土鍋の中で煮立つキムチや粉唐辛子の上から、薄口醤油を回し入れます。これにより、スープの鮮やかな赤色を損なうことなく、すっきりとした塩気と深い旨味の層を加えることができます。
Tip: 薄口醤油を使うことで、スープの色を黒く濁らせずに塩分と旨味を補い、キムチの鮮やかな色味をキープできます。 - 10牛バラ肉を加える

お箸を使い、薄切りにされた生の牛バラ肉を沸騰したスープの表面に1枚ずつ広げるようにして加えます。スープの中に軽く沈め、熱々のスープを吸わせながら素早く火を通します。

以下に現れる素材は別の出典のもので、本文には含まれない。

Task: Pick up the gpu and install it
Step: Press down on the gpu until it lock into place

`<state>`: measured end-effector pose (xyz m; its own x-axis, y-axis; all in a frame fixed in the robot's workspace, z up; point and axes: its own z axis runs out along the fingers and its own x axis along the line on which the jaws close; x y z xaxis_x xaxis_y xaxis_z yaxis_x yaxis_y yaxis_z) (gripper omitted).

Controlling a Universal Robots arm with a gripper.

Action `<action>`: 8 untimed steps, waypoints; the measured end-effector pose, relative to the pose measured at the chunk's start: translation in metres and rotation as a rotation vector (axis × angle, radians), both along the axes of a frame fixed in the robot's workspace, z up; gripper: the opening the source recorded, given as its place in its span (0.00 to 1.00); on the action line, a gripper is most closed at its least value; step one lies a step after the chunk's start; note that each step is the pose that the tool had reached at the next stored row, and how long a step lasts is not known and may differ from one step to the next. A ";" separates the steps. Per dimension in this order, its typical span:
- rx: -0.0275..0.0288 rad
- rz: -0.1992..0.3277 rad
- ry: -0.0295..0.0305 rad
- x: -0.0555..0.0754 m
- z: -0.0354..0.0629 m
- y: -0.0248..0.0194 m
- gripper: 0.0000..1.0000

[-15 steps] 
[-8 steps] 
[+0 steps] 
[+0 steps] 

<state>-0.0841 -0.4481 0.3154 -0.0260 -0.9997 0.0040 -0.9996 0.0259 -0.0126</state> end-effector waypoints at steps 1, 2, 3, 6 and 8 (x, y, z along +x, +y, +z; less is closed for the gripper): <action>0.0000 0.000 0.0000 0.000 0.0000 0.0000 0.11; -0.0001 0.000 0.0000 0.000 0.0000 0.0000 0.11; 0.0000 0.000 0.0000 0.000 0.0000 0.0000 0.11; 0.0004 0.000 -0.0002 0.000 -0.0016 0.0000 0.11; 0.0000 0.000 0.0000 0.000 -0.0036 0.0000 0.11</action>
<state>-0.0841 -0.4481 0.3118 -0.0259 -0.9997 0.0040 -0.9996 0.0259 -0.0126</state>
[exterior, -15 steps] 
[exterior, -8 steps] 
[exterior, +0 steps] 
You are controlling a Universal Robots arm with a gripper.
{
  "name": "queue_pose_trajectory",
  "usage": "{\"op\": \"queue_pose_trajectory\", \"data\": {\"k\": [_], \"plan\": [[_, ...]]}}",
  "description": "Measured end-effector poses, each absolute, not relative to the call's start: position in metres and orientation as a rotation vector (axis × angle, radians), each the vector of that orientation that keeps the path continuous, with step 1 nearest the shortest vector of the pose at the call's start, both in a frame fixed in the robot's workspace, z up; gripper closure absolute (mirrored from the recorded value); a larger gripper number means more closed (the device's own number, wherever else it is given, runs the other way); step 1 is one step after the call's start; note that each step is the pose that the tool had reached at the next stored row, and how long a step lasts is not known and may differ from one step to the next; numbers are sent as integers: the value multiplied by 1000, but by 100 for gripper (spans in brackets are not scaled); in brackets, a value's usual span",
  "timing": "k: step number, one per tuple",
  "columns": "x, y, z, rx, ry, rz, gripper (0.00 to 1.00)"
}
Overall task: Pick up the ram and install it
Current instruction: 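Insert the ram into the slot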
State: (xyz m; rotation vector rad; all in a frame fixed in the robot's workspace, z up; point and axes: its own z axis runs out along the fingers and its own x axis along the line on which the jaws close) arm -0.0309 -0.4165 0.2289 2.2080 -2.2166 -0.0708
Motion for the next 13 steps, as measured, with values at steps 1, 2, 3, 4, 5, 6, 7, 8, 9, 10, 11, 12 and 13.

Tip: 薄切りの牛バラ肉は非常に火が通りやすいため、1分ほどで火が通ります。お肉が固くパサつかないよう、加熱しすぎに注意してジューシーに仕上げましょう。 - 11仕上げにねぎを散らして完成

土鍋を火から下ろす直前に、刻んだ新鮮な長ねぎをスープの表面にたっぷりと散らします。火を止めて、予熱でねぎが少ししんなりとし、爽やかな香りが立ち上ったら完成です。
Tip: 土鍋のまま食卓に出すことで、食卓でもグツグツとした熱々の状態が長続きし、豆腐や牛肉がさらにスープの旨味を吸って美味しくいただけます。